**ASSIGNMENT:** Beneath this line is the data. Output exactly the lines from the line with "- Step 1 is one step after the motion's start" to the line with "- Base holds", both ends included, and nothing more.

INFORMATION SHOWN section start

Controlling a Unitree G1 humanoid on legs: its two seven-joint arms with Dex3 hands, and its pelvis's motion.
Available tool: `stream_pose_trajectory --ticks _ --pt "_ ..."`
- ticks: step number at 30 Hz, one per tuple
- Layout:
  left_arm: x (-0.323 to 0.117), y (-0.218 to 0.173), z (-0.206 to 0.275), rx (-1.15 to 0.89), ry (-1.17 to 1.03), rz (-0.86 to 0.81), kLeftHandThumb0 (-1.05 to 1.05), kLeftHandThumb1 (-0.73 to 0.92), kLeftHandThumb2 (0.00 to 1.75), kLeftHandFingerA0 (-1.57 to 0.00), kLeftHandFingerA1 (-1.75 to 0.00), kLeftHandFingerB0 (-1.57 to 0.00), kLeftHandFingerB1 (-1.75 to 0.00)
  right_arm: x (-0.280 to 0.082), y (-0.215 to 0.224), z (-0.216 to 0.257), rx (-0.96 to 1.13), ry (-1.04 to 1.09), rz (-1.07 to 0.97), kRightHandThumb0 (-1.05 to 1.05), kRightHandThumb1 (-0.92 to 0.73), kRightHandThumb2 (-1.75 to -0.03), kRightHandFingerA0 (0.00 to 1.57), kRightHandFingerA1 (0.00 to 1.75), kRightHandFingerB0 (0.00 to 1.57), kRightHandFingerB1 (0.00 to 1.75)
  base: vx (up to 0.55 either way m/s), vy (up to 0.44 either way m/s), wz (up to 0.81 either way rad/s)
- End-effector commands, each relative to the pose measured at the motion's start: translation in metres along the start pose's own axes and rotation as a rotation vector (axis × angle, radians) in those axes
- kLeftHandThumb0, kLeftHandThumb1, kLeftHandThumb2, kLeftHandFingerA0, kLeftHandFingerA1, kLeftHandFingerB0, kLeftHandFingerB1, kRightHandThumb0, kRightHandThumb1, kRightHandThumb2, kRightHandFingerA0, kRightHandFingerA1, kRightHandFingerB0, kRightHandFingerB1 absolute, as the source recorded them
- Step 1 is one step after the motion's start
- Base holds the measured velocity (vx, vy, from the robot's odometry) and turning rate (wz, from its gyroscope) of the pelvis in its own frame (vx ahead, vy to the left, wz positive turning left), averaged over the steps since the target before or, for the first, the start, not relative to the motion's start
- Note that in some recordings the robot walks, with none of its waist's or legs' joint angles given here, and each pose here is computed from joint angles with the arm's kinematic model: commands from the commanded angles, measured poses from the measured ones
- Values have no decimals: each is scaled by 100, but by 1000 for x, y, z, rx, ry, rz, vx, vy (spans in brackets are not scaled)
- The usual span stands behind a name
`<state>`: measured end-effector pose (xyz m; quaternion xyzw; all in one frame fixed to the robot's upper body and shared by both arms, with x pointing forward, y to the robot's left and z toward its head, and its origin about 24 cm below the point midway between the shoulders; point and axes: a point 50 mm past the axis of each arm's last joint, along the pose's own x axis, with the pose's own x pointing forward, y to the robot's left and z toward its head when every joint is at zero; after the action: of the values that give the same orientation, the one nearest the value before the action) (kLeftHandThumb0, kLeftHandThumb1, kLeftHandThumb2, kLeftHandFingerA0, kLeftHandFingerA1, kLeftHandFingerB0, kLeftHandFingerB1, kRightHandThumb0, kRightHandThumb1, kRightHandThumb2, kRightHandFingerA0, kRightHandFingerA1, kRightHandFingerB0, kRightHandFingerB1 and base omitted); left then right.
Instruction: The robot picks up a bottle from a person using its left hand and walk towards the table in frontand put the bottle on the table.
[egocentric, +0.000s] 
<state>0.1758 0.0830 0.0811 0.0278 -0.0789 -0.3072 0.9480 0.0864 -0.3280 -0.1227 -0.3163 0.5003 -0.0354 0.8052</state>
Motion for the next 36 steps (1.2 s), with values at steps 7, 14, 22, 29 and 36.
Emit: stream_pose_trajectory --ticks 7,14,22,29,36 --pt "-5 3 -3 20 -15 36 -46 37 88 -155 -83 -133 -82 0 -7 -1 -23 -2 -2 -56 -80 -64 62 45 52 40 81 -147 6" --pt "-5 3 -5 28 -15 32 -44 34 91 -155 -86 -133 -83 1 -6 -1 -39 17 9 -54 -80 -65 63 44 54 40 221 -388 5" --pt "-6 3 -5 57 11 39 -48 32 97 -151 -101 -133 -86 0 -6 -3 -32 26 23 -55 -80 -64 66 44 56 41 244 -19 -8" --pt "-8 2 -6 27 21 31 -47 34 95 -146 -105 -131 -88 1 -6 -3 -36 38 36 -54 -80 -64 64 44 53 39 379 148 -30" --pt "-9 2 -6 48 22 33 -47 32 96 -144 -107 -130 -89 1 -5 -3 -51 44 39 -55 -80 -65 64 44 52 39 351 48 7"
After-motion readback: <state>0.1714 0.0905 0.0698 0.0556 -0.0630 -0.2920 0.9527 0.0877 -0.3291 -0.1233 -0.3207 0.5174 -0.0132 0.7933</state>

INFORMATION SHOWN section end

**ANSWER SPACE:**
- Step 1 is one step after the motion's start
- Base holds the measured velocity (vx, vy, from the robot's odometry) and turning rate (wz, from its gyroscope) of the pelvis in its own frame (vx ahead, vy to the left, wz positive turning left), averaged over the steps since the target before or, for the first, the start, not relative to the motion's start

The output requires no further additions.